Welcome to the atools (Job Array Tools) documentation

atools has been designed to conveniently deal with job arrays, a feature supported by many queue systems and schedulers. A job array consists of a (potentially large) number of individual tasks that can be run in parallel, independent of one another.

Typically, these tasks originate from a few scenarios such as

  • performing the same computation on many input files, or
  • running an algorithm with many different parameter sets.

atools in combination with a queue system or scheduler will allow you to conveniently handle such MapReduce scenarios without the overhead, both in terms of computation and setup of systems such as Hadoop or Spark.

Currently, atools supports PBS torque, Adaptive Computing Moab, SUN Grid Engine and Slurm workload manager, but extending the list to other resource managers and schedulers should be easy if they support a feature similar in spirit to job arrays.

This documentation provides a walk through of the features, and serves as a reference for the more arcane features.

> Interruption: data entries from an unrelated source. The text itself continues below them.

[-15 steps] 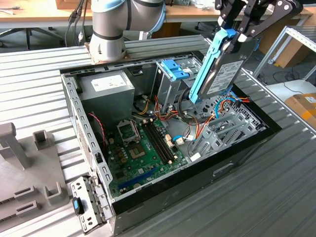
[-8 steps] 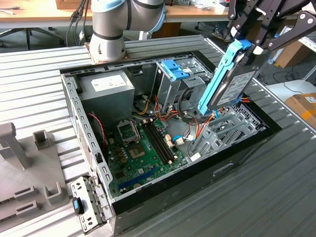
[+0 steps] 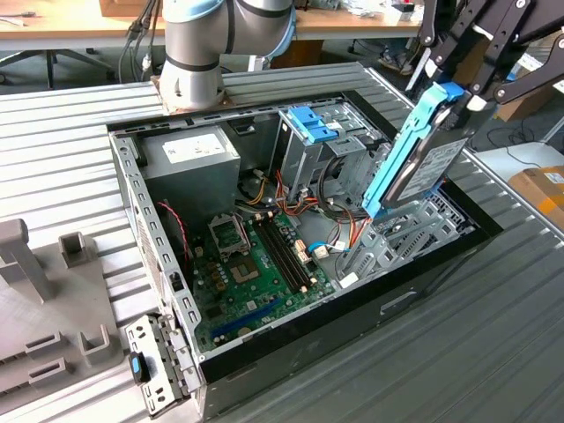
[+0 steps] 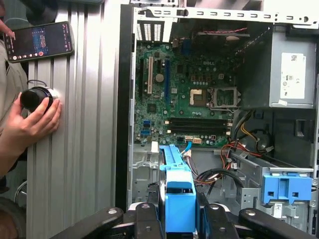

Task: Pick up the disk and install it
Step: 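Pick up the disk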

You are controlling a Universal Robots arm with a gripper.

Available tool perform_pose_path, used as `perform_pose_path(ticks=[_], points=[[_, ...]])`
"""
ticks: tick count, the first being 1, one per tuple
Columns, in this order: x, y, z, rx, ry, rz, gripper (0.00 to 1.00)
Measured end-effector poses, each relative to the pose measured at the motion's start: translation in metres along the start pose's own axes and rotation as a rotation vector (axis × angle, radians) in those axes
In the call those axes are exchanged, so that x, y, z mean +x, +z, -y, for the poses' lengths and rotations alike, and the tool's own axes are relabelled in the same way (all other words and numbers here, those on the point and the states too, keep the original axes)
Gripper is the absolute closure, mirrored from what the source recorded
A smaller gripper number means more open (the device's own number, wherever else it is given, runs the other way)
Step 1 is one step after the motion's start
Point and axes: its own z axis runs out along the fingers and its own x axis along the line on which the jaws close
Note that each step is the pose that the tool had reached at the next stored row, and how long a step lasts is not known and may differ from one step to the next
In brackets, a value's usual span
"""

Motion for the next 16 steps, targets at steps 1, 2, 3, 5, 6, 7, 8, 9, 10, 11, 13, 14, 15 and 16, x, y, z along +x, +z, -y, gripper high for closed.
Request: perform_pose_path(ticks=[1, 2, 3, 5, 6, 7, 8, 9, 10, 11, 13, 14, 15, 16], points=[[0.0006, 0.0006, 0.0, 0.0001, 0.0, -0.0003, 0.64], [0.001, 0.0012, 0.0, 0.0, 0.0, -0.0006, 0.64], [0.0018, 0.004, 0.0, 0.0, 0.0, -0.0009, 0.64], [0.0023, 0.0076, 0.0, 0.0, 0.0, -0.0009, 0.64], [0.0024, 0.009, 0.0, 0.0, 0.0, -0.0008, 0.64], [0.0025, 0.0098, 0.0, 0.0, 0.0, -0.0008, 0.64], [0.0026, 0.0119, 0.0, 0.0, 0.0, -0.0007, 0.64], [0.0027, 0.0155, 0.0, 0.0, 0.0, -0.0008, 0.64], [0.0027, 0.0188, 0.0, 0.0, 0.0, -0.0008, 0.64], [0.0027, 0.02, 0.0, 0.0, 0.0, -0.0007, 0.64], [0.0027, 0.0207, 0.0008, 0.0, 0.0, -0.0008, 0.64], [0.0027, 0.0209, 0.0015, 0.0, 0.0, -0.0008, 0.64], [0.0028, 0.0214, 0.0031, 0.0, 0.0, -0.001, 0.64], [0.0028, 0.0222, 0.0065, 0.0, 0.0, -0.001, 0.64]])
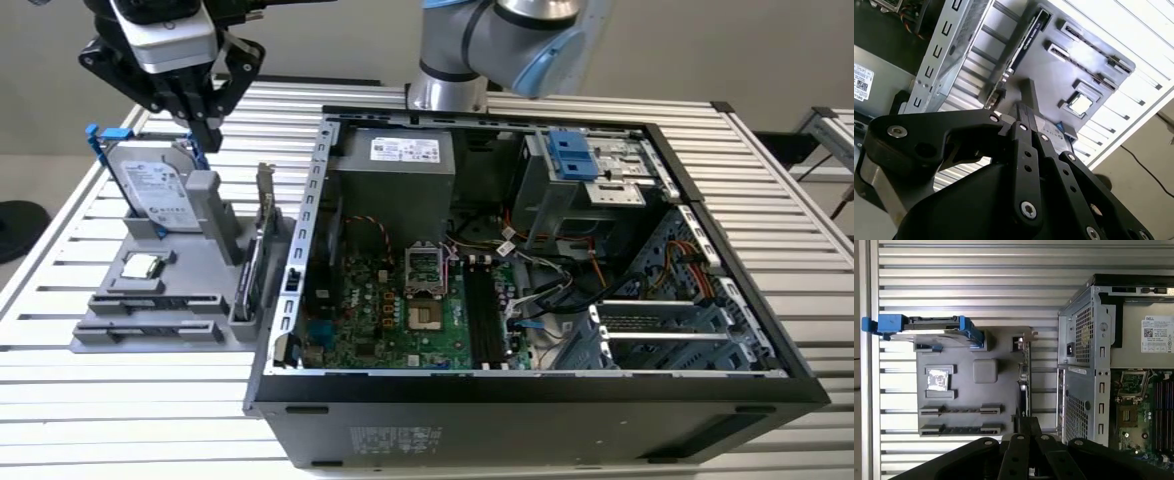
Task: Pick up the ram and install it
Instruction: 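Reach for the ram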
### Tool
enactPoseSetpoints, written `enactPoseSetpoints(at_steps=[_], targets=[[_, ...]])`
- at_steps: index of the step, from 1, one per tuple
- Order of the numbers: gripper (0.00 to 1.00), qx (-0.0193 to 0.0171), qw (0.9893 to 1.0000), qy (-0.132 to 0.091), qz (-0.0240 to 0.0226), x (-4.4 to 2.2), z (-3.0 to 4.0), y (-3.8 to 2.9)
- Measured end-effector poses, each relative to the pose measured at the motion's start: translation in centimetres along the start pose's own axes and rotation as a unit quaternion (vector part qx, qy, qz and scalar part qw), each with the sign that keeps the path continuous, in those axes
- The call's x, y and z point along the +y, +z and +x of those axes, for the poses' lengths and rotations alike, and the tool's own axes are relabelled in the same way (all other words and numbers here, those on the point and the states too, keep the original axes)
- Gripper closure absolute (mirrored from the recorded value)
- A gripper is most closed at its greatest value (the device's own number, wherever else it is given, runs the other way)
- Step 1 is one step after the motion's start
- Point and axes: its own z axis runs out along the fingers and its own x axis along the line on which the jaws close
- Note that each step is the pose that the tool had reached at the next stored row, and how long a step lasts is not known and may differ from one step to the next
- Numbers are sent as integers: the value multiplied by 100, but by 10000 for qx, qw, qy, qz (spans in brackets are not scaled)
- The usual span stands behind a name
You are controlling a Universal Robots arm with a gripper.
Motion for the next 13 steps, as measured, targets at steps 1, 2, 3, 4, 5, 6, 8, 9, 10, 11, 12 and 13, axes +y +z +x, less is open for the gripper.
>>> enactPoseSetpoints(at_steps=[1, 2, 3, 4, 5, 6, 8, 9, 10, 11, 12, 13], targets=[[100, 0, 10000, -1, 0, -1, 15, 0], [100, 0, 10000, -1, 0, -3, 30, -1], [100, 0, 10000, -2, 0, -4, 44, -1], [100, 0, 10000, -3, 0, -6, 58, -2], [100, 0, 10000, -4, 0, -8, 73, -2], [100, 0, 10000, -4, 0, -10, 89, -2], [100, 0, 10000, -5, 0, -14, 120, -3], [100, 0, 10000, -5, 0, -17, 137, -3], [100, 0, 10000, -6, 0, -19, 154, -3], [100, 0, 10000, -6, 0, -22, 171, -4], [100, 0, 10000, -6, 0, -24, 187, -4], [100, 0, 10000, -7, 0, -27, 203, -5]])
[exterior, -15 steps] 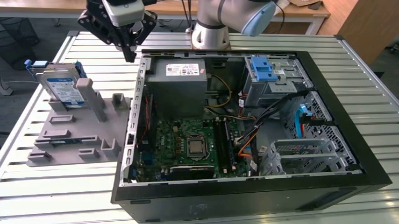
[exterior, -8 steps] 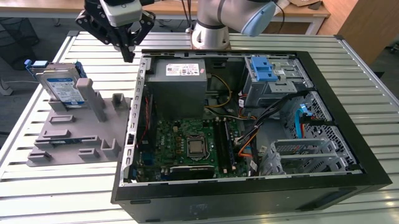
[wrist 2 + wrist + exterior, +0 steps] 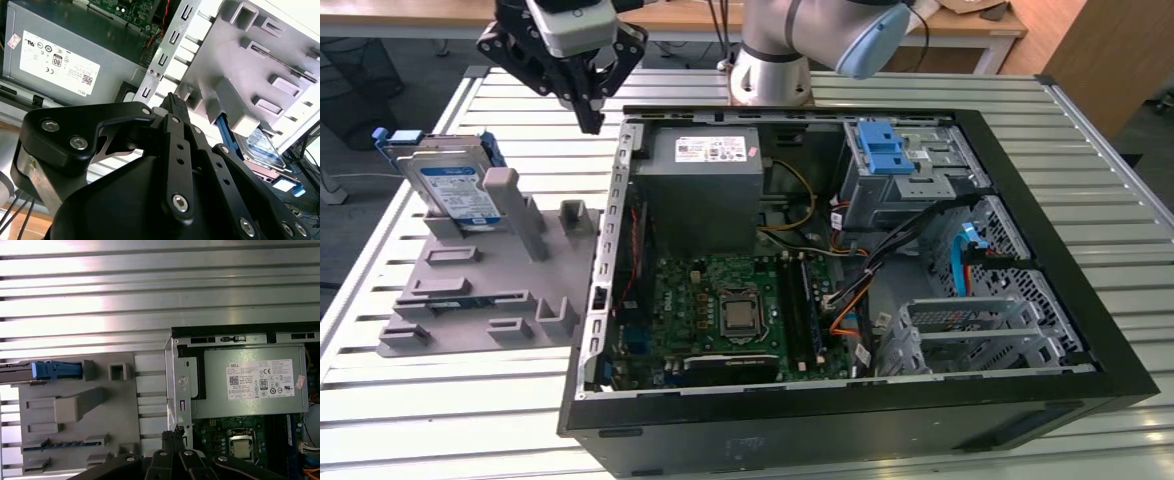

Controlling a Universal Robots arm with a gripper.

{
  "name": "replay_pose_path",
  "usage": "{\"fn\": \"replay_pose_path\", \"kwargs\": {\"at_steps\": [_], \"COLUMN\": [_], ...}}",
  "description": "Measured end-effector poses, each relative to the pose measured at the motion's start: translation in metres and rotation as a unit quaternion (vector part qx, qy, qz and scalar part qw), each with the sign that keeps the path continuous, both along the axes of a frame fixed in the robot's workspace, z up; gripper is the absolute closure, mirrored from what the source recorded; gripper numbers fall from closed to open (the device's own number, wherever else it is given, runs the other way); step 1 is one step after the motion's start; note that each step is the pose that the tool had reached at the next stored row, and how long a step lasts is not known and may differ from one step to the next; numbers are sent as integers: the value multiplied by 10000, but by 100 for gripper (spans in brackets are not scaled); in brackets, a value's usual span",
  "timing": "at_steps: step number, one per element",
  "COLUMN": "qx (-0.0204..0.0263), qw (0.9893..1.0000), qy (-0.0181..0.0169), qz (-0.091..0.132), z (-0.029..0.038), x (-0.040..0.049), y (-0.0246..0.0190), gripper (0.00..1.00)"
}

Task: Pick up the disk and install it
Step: 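Reach for the disk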

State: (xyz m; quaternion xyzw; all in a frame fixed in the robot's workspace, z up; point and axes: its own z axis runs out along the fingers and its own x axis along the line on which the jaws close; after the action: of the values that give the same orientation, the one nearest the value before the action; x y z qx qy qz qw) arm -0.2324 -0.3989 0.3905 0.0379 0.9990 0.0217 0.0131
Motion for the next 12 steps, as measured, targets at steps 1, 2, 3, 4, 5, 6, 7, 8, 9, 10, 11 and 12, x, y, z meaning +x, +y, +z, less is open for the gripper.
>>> {"fn": "replay_pose_path", "kwargs": {"at_steps": [1,2,3,4,5,6,7,8,9,10,11,12], "qx": [0,0,0,0,0,0,0,0,0,0,0,0], "qw": [10000,10000,10000,10000,10000,10000,10000,10000,10000,10000,10000,10000], "qy": [0,0,0,0,0,0,0,0,0,0,0,0], "qz": [0,0,0,0,0,0,0,0,0,0,0,0], "z": [0,0,0,-1,-1,-1,-1,-1,-1,-1,-1,-1], "x": [-5,-11,-17,-26,-37,-49,-63,-77,-91,-105,-118,-130], "y": [0,0,0,0,0,0,0,0,0,1,3,7], "gripper": [89,89,89,89,89,89,89,89,89,89,89,89]}}
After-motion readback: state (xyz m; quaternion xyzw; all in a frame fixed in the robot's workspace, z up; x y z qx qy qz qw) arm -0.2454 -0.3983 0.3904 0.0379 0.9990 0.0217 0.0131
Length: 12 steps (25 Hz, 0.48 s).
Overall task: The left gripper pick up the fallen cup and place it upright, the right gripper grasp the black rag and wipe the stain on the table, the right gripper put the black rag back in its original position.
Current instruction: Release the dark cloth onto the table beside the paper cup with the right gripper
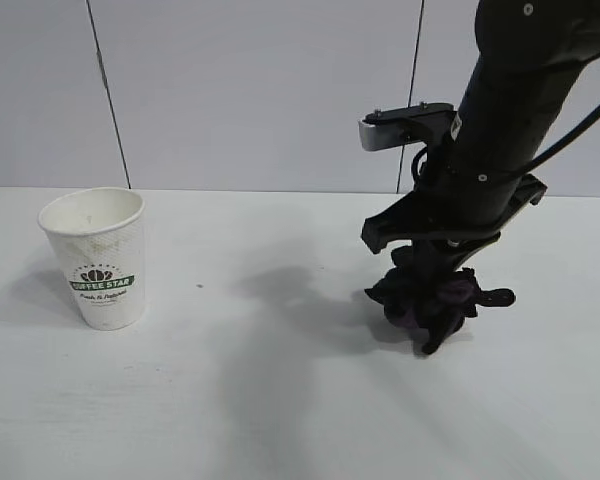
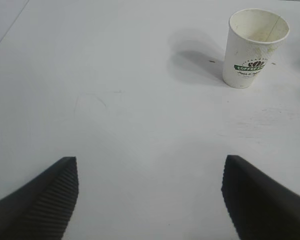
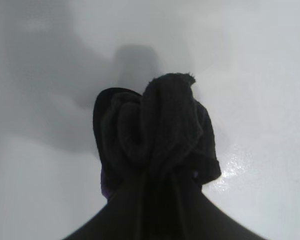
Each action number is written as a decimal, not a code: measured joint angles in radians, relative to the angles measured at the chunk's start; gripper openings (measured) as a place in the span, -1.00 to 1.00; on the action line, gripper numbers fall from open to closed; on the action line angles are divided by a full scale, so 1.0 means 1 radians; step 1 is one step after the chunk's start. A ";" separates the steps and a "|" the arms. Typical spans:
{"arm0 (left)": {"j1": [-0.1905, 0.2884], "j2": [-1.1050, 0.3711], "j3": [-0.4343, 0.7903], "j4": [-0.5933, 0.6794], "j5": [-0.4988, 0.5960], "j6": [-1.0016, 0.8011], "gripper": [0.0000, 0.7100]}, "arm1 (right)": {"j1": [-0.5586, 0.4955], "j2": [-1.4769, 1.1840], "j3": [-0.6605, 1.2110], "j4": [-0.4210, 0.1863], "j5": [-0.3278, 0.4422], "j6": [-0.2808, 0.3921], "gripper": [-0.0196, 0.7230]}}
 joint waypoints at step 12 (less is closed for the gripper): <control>0.000 0.000 0.000 0.000 0.000 0.000 0.61 | 0.000 0.029 -0.001 0.191 -0.016 -0.065 0.21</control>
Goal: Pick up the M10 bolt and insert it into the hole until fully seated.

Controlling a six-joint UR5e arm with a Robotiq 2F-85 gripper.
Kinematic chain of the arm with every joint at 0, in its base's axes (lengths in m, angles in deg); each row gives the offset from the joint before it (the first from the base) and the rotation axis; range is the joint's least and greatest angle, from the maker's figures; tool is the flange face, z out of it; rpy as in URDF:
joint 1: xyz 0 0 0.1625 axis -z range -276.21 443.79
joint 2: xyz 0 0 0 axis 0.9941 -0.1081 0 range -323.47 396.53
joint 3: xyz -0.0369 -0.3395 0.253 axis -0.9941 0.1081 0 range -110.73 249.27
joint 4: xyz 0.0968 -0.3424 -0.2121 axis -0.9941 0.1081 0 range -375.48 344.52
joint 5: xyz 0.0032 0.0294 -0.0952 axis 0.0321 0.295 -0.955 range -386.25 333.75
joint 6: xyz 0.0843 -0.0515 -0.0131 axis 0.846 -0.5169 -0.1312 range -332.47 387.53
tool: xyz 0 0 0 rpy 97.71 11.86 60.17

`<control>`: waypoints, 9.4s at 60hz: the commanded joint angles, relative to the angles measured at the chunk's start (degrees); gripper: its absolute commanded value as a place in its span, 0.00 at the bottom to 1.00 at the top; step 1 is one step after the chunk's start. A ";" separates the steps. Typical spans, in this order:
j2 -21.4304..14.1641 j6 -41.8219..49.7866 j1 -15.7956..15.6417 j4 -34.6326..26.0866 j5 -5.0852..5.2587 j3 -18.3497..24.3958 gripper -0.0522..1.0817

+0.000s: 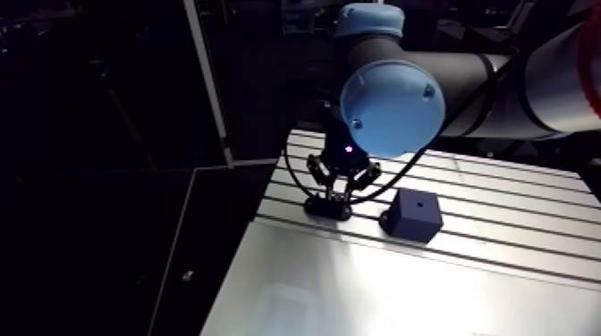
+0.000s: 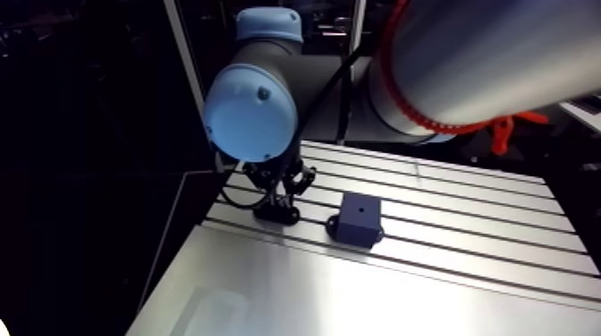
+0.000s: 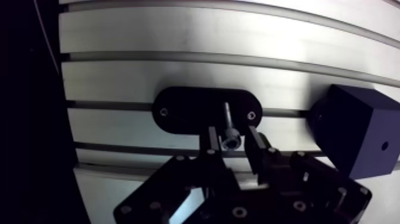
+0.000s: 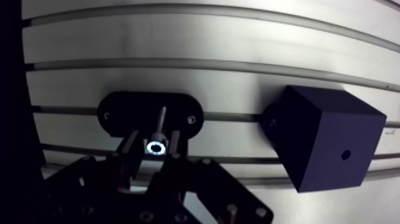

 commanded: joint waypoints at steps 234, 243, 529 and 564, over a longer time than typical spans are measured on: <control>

Topics:

  • adding atools features using templates, (using acreate)
  • instantiating parameter values per task (using aenv),
  • logging task start and completion information (using alog),
  • resuming computations if not all tasks were completed (using arange),
  • aggregating output generated by the tasks (using areduce,
  • analyzing task run times and load balance (using aload).

atools is an open source project hosted on GitHub.